# coyotes



## sparkbr (Jan 30, 2009)

Anyone ben bagging any coyotes over the winter? I'm going out tomorrow with the 25-06. I'll post the results.


----------



## FishinsMyLife (Jan 31, 2009)

I killed one last deer season (while deer hunting). They are really migrating into SC and making a dent in our deer population. I don't really have any area that they are thick enough to go on a hunt just for them.


----------



## Jim (Jan 31, 2009)

Good luck sparkbr! Hope you nail one or two!


----------



## switchback (Feb 1, 2009)

Any luck?


----------



## sparkbr (Feb 2, 2009)

Didn't see a one. Ended up doing more target shooting than anything


----------



## ShadowWalker (Feb 2, 2009)

A bunch of guys I work with at Gander have been going up here lately. One guy came in and said that the property he hunts had 3 or 4 deer tore up by a few coyotes, he was loading up on slugs and decoys.


----------



## Loggerhead Mike (Feb 3, 2009)

have any of yall ever tryed trapping coyotes?

we have them around the valley i live in. acouple times a week ill go outside late at nite to take a piss and hear those hair lifting yelps. then a million dogs will start barking

ive put a dear carcis (sp?) in the middle of a corn field infront of my house and was going to wait up with a spotlite for them to come around, but i fell asleep around 11 and woke up to find the carcis eatin and torn to shreds. that was about a year ago. 

my buddy just got a hog/bear trap and we were thinking about tryin to bait some in.. any advise? i was thinking about just putting a bottle of doe piss around it and some raw meat on the trigger

ive never seen them deer hunting, they go too far back into the mountains during the day, but what would one do to try and get them out during the day when i'd be up in a tree? do yall just sit and wait or is there a way to lure them in without a distress call


----------



## russ010 (Feb 3, 2009)

I've seen them right at sunrise where I hunt chasing deer... I'll see deer run right by my stand at a full trot, then about 2 min later I'll see the coyote with it's nose to the ground following the trail they just ran.

that's how I've killed 8 in the last 3 years. 
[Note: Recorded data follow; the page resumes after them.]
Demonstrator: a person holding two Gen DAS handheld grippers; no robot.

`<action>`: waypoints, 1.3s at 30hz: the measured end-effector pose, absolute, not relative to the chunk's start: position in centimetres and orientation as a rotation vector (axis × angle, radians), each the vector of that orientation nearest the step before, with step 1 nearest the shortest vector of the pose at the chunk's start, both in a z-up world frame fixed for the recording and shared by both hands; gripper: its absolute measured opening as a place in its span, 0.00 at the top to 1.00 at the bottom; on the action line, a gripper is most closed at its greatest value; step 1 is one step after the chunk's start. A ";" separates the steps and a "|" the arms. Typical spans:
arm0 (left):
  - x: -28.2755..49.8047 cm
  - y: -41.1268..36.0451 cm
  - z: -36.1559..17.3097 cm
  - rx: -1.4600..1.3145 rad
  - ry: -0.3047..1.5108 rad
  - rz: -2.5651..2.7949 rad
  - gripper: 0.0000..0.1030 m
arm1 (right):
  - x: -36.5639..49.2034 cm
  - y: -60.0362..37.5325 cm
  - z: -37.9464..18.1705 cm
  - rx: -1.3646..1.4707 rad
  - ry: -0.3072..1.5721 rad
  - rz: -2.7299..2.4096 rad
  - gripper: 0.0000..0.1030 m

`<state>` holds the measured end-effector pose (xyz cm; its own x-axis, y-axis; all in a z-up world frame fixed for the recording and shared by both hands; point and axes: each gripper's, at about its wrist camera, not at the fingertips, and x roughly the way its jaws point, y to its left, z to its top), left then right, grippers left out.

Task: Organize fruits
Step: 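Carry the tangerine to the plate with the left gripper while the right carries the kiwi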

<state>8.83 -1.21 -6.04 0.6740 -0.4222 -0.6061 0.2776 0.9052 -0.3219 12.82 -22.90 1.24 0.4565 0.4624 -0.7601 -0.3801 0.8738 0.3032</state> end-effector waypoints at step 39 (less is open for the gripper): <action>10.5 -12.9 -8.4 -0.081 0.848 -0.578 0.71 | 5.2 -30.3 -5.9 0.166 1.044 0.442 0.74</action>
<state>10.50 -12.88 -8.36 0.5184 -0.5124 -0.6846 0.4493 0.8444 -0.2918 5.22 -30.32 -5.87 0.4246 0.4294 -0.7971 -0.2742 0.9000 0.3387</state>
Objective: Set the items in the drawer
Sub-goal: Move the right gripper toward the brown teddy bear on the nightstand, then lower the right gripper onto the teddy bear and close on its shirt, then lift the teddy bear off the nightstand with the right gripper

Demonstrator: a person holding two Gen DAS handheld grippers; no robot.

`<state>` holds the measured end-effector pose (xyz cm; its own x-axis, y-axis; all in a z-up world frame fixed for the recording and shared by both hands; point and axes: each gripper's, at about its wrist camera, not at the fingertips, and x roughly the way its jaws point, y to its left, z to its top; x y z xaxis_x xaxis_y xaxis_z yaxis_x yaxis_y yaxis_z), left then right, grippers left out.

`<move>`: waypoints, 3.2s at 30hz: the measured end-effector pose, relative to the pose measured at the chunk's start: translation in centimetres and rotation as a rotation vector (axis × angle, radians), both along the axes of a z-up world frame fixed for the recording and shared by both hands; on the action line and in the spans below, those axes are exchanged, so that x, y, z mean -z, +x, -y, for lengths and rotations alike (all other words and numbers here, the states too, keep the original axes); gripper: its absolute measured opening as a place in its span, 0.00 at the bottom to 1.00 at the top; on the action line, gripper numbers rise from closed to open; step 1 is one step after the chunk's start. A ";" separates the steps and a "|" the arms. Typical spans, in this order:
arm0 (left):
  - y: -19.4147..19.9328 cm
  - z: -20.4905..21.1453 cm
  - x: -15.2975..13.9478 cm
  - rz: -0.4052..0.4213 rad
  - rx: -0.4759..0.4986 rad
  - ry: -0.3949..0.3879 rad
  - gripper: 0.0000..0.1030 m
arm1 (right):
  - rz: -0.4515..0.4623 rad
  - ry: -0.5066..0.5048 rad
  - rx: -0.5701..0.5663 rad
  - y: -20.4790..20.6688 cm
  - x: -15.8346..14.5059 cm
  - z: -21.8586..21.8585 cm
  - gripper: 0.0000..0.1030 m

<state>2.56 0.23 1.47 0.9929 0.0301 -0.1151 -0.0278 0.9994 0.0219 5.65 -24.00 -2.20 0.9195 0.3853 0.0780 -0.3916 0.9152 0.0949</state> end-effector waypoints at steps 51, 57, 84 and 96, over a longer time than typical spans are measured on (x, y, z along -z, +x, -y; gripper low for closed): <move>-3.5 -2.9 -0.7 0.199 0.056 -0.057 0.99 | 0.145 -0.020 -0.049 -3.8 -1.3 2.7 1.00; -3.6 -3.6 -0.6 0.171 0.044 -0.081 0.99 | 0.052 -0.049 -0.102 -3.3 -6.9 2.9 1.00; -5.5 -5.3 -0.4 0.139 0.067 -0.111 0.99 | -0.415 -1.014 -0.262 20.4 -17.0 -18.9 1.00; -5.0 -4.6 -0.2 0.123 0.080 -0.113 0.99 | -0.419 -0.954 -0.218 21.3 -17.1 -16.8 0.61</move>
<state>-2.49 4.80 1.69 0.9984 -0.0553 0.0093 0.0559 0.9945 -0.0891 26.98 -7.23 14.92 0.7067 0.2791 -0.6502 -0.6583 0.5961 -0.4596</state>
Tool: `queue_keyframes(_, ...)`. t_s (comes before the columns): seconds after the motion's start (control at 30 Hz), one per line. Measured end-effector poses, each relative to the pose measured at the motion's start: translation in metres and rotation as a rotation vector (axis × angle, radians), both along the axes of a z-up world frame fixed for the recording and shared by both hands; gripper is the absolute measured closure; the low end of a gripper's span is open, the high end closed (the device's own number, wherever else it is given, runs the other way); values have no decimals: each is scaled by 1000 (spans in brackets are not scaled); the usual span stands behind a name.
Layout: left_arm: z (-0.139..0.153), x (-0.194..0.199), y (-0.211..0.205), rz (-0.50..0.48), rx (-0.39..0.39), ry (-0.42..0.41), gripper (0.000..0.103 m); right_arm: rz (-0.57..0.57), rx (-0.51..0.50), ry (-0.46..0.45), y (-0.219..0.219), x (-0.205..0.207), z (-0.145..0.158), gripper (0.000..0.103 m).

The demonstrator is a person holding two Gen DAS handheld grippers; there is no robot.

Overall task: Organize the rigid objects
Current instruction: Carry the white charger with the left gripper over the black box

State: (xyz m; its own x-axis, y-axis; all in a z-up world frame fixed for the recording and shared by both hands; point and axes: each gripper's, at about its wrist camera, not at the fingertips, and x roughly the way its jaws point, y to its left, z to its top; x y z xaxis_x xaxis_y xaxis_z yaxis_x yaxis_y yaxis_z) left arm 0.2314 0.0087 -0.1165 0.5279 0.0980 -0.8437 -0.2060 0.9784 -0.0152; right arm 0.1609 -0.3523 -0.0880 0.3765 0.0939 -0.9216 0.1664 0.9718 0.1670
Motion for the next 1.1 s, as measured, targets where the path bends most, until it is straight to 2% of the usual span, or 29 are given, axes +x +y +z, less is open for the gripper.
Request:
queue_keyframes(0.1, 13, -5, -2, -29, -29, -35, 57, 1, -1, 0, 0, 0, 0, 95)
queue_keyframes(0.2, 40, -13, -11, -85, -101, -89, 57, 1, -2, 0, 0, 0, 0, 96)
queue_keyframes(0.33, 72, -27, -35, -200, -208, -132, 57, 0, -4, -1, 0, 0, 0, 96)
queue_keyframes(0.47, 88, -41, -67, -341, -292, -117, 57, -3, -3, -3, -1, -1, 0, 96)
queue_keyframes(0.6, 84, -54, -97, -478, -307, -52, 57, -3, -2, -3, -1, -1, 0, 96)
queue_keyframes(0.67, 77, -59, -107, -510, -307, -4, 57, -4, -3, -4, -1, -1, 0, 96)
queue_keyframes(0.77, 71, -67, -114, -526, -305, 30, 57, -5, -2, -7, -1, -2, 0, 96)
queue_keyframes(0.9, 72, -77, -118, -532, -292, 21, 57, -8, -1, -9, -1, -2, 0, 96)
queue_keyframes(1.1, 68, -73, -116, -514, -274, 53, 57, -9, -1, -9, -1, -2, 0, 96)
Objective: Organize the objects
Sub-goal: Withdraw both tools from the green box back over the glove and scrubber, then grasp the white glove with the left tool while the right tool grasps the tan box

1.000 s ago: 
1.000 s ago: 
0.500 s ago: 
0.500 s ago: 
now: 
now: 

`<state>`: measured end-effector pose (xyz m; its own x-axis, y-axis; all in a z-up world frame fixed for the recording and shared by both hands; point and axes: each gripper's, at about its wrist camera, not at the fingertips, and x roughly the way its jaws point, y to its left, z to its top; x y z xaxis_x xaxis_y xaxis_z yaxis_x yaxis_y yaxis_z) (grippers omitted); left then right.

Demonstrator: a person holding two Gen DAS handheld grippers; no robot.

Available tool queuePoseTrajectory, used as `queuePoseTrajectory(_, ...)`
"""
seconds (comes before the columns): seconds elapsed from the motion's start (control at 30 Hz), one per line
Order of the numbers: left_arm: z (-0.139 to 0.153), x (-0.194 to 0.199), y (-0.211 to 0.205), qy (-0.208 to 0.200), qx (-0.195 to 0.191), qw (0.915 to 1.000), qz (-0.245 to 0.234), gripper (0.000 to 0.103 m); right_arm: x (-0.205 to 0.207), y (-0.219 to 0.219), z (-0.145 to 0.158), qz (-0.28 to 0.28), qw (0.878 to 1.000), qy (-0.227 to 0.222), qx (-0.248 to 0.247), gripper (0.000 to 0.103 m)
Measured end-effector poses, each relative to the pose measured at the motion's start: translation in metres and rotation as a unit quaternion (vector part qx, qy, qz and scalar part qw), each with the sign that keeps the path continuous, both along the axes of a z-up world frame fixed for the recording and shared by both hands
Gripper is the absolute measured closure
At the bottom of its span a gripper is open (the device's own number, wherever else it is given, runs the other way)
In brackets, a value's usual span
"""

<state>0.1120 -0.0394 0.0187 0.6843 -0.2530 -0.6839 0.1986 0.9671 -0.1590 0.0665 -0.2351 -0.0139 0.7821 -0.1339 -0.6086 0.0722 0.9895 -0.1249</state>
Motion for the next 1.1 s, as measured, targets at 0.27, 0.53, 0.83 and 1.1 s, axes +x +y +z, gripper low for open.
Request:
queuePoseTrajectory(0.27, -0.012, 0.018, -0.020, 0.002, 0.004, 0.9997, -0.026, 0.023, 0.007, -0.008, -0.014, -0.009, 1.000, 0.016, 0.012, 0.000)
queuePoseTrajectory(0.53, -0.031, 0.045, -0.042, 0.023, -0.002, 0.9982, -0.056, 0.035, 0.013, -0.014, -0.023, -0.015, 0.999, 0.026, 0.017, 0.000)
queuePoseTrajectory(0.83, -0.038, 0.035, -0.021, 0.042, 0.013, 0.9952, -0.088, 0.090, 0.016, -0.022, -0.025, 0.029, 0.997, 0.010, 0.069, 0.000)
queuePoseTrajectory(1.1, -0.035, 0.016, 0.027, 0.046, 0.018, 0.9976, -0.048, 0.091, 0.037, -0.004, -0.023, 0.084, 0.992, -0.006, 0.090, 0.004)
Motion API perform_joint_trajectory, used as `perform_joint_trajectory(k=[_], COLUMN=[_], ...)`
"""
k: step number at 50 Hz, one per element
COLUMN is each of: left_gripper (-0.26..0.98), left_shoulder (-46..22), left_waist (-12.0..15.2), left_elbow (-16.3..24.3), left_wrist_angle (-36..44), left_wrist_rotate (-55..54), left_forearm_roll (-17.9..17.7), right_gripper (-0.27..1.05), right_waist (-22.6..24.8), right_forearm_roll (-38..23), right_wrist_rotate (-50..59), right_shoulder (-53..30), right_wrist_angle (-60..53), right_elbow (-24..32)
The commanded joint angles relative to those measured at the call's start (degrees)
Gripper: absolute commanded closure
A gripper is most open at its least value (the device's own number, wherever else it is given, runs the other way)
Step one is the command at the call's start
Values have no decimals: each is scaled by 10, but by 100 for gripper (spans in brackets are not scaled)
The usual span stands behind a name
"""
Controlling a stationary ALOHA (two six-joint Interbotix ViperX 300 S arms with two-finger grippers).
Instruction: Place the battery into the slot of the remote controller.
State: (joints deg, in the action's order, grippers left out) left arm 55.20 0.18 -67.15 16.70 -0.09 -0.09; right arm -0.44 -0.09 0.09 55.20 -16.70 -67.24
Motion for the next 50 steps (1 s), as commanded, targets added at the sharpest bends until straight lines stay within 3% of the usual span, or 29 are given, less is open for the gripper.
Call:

I hear them at my parents house like clockwork everynight at 7:45. They can let out some eerie howls.


----------



## daltonmcgill (Feb 3, 2009)

where i hunt there is a lot of them but no 1 hunts them


----------



## natetrack (Feb 4, 2009)

We used to call them in when I lived on my parent's farm. We shot as many as we could to keep the cattle safe. There were also guys that shot them out of airplanes. That was pretty cool to see, little airplane flying real low with a guy shooting out the door.


----------



## Loggerhead Mike (Feb 5, 2009)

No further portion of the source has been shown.